In antiterrorism training, they teach you to remain calm and give whoever it is whatever they want.
I held up my hands. “All right, man, in a minute. Tell me what you need and I’ll go get someone to help.”
“I didn’t do this. I . . . I woke up in the trunk of a car. They busted my hand up and made me hold this wire . . . I can’t keep holdin’ this.”
His Adam’s apple bobbed in his throat. There wasn’t going to be enough time for me to get topside and bring down help. Ladybug was still sitting where I left her booting up. She weighted eight hundred pounds; there was no way I’d be able to get her over here fast enough.
“Okay, okay. Just stay calm. I’m gonna make sure that both of us will walk out of here.” My words sounded way more confident than I felt.
I inched my way closer, mentally running down the odds. Can’t cut the wire, can’t remove it from his hand. Can’t guarantee there’ll be enough time to diffuse the device before he drops the wire. This is a lose-lose situation.
“Evacuate the hospital. Let me die.” His words were breathless urgent gasps.
“We’ve already done that, my dude. Everybody’s gone except you and me. I got this, I’m not about to let you die.”
I was finally close enough to see his hands. How he managed to hold anything was an act of God himself. His fingers looked like they’d been run through a sausage grinder. I made an effort not to wince or make a face at the white bone sticking out where his index finger should have been. Every nerve, every cell in my being was screaming for me to get the fuck out of there.
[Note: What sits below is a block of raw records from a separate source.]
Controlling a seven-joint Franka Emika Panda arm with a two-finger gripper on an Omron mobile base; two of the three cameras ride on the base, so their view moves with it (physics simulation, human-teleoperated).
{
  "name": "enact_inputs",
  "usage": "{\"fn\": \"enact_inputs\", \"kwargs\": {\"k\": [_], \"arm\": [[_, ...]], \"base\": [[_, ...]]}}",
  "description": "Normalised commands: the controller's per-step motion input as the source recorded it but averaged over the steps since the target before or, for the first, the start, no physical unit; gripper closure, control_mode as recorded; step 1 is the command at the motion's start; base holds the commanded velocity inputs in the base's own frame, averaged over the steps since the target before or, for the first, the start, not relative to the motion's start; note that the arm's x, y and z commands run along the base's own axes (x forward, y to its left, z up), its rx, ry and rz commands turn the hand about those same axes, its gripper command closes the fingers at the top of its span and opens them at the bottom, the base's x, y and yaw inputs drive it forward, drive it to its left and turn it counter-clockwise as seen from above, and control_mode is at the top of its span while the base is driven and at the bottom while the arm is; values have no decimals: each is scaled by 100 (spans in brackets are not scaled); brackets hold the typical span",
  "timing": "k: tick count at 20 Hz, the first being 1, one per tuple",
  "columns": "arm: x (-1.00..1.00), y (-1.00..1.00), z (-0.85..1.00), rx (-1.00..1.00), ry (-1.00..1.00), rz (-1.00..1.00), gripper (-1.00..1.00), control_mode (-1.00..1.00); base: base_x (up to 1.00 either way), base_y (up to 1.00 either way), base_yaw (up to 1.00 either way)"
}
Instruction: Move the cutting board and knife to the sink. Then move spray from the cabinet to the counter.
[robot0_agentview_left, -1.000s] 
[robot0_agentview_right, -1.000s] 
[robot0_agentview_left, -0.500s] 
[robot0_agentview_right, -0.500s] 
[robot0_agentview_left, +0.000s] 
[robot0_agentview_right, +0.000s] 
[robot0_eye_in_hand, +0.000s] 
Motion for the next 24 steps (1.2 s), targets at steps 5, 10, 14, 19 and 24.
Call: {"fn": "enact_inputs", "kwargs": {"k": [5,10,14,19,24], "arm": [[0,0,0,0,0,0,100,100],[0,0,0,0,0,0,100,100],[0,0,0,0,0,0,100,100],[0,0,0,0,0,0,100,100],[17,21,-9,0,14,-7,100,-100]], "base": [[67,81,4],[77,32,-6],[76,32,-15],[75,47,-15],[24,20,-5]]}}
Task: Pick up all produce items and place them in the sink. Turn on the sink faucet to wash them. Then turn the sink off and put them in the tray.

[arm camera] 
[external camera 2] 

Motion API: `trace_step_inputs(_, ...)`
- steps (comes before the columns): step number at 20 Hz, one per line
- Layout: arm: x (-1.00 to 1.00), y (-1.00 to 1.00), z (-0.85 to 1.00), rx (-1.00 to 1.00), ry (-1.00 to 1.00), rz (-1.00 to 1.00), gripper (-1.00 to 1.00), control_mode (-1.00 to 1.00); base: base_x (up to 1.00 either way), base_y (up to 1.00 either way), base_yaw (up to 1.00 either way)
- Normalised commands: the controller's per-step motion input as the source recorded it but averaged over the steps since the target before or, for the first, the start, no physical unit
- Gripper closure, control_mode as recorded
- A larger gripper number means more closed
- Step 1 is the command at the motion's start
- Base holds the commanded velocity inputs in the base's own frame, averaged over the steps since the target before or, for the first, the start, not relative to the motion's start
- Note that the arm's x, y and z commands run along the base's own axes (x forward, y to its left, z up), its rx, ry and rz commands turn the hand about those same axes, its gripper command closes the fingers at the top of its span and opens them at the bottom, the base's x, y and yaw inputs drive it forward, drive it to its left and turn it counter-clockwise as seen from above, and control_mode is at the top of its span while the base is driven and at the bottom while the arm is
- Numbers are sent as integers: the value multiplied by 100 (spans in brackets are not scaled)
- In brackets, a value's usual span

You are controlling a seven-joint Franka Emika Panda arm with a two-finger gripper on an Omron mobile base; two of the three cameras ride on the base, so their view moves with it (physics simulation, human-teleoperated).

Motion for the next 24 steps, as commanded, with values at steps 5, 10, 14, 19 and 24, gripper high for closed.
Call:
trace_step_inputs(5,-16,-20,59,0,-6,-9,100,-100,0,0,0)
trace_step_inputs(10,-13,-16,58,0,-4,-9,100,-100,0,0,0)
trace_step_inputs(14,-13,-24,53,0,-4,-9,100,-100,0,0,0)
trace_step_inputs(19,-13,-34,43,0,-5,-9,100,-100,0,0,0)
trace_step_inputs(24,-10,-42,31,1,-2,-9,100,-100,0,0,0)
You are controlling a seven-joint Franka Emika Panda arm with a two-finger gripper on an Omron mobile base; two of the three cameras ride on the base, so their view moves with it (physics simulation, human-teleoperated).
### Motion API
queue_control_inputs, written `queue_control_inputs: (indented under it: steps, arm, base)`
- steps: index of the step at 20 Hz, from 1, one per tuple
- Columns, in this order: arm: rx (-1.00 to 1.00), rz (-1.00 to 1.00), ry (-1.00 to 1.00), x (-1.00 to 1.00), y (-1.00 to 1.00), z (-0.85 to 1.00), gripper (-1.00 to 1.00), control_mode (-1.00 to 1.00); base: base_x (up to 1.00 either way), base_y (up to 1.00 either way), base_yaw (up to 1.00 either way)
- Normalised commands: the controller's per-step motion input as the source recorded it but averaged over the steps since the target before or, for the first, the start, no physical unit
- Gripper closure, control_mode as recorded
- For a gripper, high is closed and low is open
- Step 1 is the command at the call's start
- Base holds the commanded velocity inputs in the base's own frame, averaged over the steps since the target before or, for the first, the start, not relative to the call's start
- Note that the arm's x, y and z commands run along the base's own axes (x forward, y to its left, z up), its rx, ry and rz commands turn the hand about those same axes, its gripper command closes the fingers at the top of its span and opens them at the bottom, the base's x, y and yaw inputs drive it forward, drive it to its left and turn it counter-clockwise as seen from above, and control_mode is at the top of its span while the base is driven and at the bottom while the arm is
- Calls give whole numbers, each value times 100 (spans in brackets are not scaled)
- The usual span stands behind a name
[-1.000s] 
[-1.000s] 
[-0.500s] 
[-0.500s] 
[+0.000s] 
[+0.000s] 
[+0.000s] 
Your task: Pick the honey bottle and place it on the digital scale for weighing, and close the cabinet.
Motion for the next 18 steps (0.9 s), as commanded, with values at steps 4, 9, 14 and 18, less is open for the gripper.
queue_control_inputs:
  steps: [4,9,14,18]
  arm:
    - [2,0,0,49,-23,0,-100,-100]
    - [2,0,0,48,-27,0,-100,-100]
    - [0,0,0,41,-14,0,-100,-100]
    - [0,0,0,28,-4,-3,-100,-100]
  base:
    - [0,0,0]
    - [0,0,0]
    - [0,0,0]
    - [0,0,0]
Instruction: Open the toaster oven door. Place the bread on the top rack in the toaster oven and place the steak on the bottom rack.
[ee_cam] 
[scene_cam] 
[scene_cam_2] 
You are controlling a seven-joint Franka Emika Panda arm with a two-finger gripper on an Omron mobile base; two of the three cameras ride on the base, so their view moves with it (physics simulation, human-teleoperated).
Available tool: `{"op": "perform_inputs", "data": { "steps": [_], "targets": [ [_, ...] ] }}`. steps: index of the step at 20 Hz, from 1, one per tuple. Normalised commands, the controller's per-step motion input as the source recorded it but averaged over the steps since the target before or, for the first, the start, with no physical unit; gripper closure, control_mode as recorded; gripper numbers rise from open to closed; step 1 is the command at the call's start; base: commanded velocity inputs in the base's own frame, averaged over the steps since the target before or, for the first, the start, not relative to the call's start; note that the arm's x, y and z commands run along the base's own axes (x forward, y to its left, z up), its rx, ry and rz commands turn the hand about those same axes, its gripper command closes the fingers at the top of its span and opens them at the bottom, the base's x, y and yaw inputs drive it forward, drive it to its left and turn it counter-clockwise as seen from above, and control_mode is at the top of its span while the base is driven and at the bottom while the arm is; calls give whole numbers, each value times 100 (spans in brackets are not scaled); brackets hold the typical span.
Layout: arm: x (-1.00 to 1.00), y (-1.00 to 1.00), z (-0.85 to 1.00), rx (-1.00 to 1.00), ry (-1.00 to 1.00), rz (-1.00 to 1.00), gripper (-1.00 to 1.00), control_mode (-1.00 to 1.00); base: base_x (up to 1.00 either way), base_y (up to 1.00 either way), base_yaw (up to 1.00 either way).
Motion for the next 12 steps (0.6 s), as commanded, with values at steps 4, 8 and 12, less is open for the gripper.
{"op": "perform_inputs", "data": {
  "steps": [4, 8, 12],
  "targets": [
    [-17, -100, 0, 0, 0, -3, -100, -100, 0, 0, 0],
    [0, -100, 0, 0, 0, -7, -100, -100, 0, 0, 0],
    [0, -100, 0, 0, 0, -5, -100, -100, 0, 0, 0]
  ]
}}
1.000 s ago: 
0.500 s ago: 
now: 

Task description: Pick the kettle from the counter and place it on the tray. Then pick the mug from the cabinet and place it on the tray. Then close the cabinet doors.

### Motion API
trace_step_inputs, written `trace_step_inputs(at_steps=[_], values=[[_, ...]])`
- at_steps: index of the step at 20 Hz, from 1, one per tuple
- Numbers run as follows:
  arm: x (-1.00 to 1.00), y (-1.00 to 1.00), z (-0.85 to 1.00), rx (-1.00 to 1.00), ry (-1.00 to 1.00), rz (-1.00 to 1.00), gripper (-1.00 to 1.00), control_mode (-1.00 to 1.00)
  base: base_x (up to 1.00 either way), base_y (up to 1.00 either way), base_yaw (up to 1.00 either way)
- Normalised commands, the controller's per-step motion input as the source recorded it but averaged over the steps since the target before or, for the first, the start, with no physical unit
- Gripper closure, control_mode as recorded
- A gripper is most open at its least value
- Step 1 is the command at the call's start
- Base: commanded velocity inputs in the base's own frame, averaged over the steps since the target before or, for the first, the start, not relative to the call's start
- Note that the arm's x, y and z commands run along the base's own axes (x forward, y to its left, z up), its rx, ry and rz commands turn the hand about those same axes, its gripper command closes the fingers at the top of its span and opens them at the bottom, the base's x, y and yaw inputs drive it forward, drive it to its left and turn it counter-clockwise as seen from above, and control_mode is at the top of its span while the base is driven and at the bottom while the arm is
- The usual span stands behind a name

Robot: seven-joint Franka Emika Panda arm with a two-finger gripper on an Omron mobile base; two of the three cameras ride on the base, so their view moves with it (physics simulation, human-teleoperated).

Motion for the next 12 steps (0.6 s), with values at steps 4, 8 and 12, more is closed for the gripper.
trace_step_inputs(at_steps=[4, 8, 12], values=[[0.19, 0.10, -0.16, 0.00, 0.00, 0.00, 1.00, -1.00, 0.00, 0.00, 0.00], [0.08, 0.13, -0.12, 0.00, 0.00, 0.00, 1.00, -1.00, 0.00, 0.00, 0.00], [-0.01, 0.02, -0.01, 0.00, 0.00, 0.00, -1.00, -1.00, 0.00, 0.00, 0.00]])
Blood-splattered papers littered the ground, indicating some kind of a scuffle had gone down. A wallet laid open at my feet. I picked it up, scanning over his driver’s license. His name was Genesis Kane. I gave him a friendly, encouraging smile. Hopefully, I could bring him around, give him a sense of security by using his name. Maybe it would rehumanize him if he heard it. Maybe it would give him some hope.
“I’m Jarryd,” I introduced myself. “How about we work on getting you out of this mess, Mr. Kane. Can I—”
A blinding yellow flash lit up the garage. It shook the ground and the concrete pillars. The sound of the blast pounded against my eardrums. It felt like an oven had opened behind me as heat rushed against the back of my neck and head. Something told my brain they were flames, but it all happened in a frame of time too short for me to react to. I felt searing heat, jarring pain, and weightlessness, and then I didn’t feel a thing.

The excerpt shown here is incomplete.